Azurin-Based Peptide p28 Arrests the p53-HDM2 Interactions: A Novel Anti-Cancer Pathway

Azurin and its derived peptides, notably p28, exhibit significant anticancer properties, primarily by stabilizing the tumor suppressor protein p53 and preventing its degradation. Previous studies have shown that p28 binds to p53's DNA-binding domain, protecting it from degradation mechanisms. Expanding on these findings, our research explored whether p28 acts on additional cancer pathways beyond p53 stabilization. Specifically, we examined the interactions between p28 and Human Double Minute 2 (HDM2), a protein that downregulates p53's tumor-suppressive activity by binding to its transactivation domain (TAD). HDM2 is crucial in diminishing p53's function, and our study aimed to determine if p28 disrupts this HDM2-p53 interaction. Using HADDOCK docking and molecular dynamics simulations, we identified three stable conformations of the HDM2-p28 complex.
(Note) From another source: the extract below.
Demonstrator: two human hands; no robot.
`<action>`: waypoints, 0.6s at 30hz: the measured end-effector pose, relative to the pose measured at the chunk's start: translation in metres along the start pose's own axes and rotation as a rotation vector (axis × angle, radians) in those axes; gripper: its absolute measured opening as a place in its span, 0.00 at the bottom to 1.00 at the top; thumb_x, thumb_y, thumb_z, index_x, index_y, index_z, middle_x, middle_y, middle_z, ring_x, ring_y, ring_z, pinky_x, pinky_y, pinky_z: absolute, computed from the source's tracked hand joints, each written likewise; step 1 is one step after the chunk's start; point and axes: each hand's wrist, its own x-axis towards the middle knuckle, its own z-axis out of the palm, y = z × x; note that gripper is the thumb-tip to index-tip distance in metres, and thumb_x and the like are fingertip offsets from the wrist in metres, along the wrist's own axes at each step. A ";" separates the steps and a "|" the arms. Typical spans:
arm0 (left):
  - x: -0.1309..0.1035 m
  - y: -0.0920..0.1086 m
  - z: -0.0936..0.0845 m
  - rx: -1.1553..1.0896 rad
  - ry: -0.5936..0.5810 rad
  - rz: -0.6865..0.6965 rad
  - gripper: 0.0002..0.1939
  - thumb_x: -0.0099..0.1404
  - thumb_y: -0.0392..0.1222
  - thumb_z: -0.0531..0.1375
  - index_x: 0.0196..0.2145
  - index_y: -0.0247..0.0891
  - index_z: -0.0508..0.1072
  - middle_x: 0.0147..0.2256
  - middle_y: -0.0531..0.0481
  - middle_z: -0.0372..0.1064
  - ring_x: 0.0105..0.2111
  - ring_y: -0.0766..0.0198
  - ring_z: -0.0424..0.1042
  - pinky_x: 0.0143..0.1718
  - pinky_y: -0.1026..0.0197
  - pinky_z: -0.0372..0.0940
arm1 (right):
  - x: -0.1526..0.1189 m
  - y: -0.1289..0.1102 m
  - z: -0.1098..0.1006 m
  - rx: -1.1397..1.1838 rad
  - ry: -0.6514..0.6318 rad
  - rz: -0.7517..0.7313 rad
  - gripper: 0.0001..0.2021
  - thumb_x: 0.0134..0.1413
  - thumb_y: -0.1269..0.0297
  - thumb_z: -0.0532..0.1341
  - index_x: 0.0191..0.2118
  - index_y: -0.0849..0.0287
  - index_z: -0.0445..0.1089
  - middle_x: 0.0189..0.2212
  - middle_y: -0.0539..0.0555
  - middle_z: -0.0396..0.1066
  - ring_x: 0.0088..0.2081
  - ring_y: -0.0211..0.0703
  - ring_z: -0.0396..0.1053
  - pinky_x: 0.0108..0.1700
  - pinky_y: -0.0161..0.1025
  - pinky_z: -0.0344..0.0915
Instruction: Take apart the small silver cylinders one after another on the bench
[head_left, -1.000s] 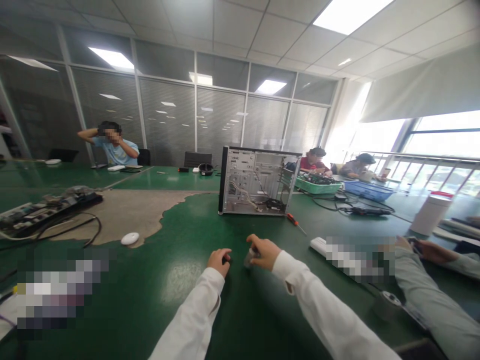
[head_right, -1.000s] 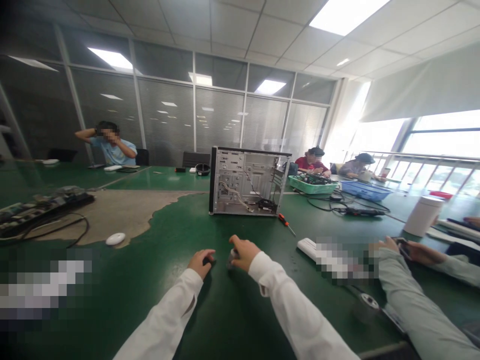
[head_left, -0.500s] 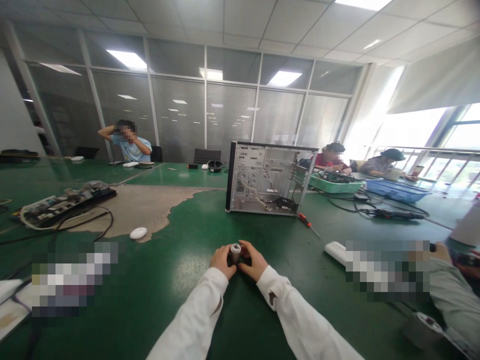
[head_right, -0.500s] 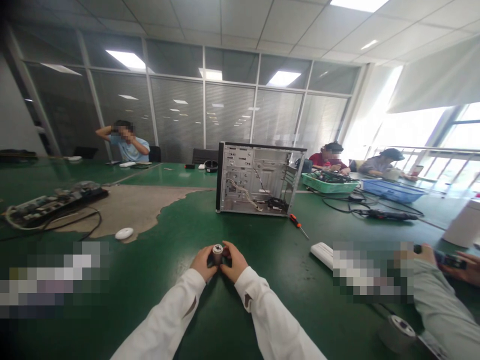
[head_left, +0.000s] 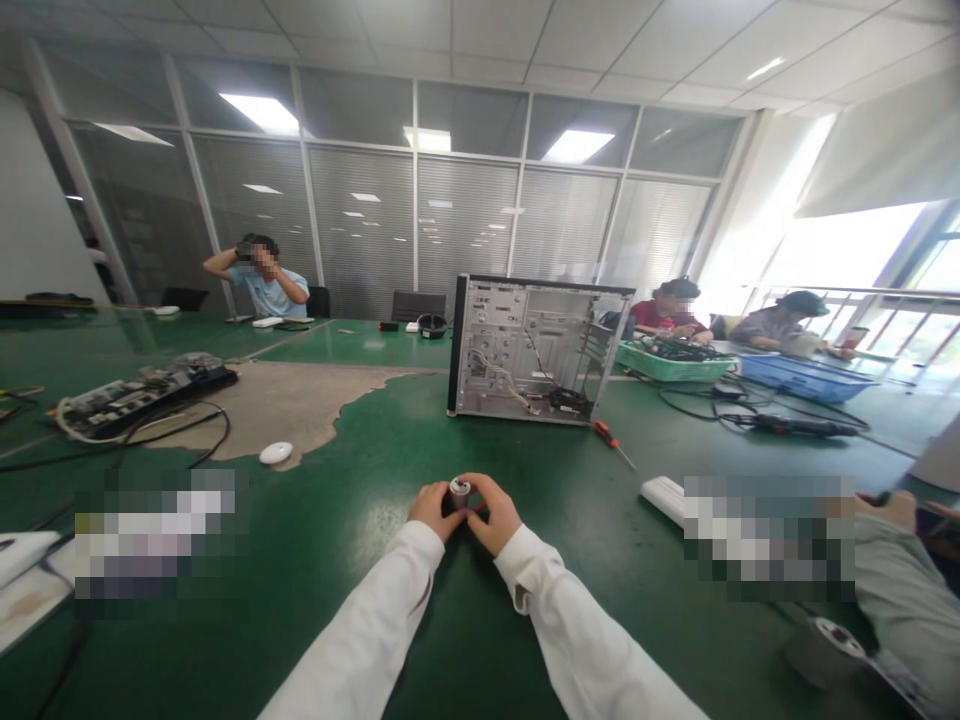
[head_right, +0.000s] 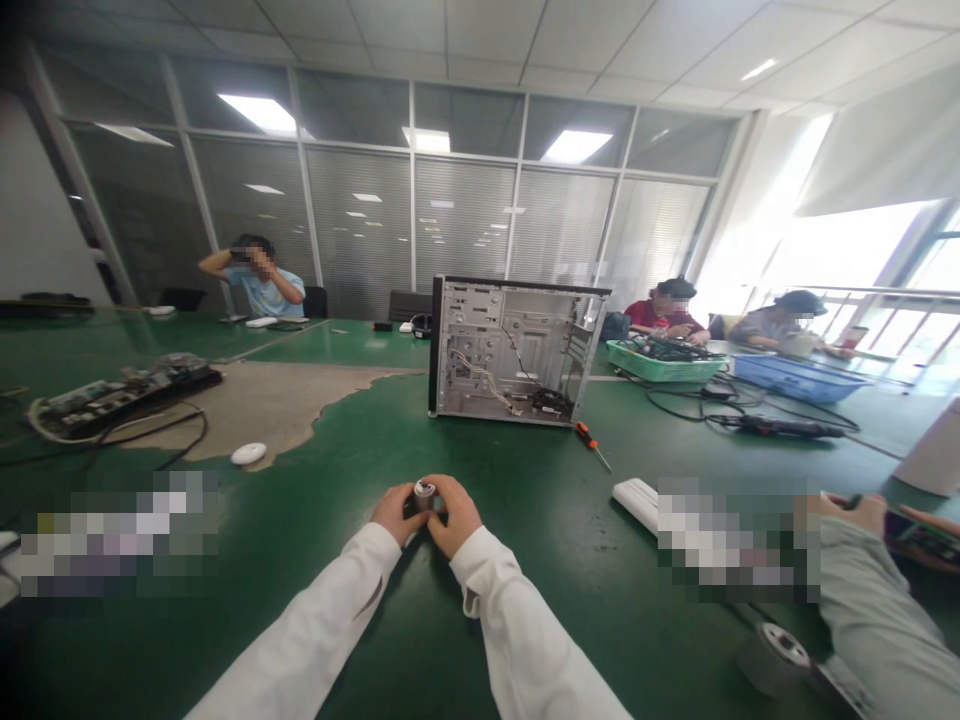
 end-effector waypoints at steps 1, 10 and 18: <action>0.000 0.000 -0.001 -0.013 0.006 0.006 0.19 0.47 0.43 0.59 0.38 0.34 0.66 0.37 0.45 0.66 0.40 0.57 0.63 0.40 0.58 0.57 | 0.000 0.000 0.000 -0.008 -0.001 0.006 0.26 0.33 0.77 0.52 0.44 0.52 0.60 0.41 0.52 0.61 0.40 0.43 0.59 0.32 0.36 0.61; -0.001 -0.003 0.000 -0.414 0.002 -0.041 0.24 0.49 0.43 0.58 0.44 0.35 0.63 0.33 0.47 0.69 0.35 0.60 0.67 0.40 0.59 0.59 | 0.005 0.018 0.000 0.303 0.065 0.242 0.28 0.28 0.79 0.50 0.42 0.52 0.58 0.32 0.48 0.65 0.34 0.39 0.63 0.29 0.35 0.59; 0.003 -0.005 0.004 -0.803 -0.022 -0.183 0.24 0.51 0.50 0.54 0.42 0.34 0.59 0.21 0.54 0.67 0.23 0.65 0.68 0.28 0.62 0.61 | 0.009 0.028 0.006 0.875 0.060 0.457 0.25 0.23 0.78 0.55 0.36 0.54 0.59 0.27 0.46 0.66 0.31 0.39 0.64 0.33 0.40 0.61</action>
These conformations effectively block HDM2's hydrophobic pocket, allowing for sustained inter-chain interactions and showing favorable binding energies. Further analysis pinpointed essential residues in these interactions, and we calculated interaction energies using the Molecular Mechanics Poisson-Boltzmann Surface Area (MMPBSA) method. Our findings reveal that by blocking HDM2's binding sites, p28 helps maintain p53's transcriptional activity, thus enhancing its tumor-suppressive functions, including apoptosis and cell cycle arrest in cancer cells. This study enhances understanding of azurin-derived peptides' anticancer mechanisms and highlights p28's potential as a peptide-based anticancer agent. These findings also suggest the possibility of designing additional peptide therapies targeting HDM2 and other cancer-related pathways, opening new directions in anticancer therapeutics.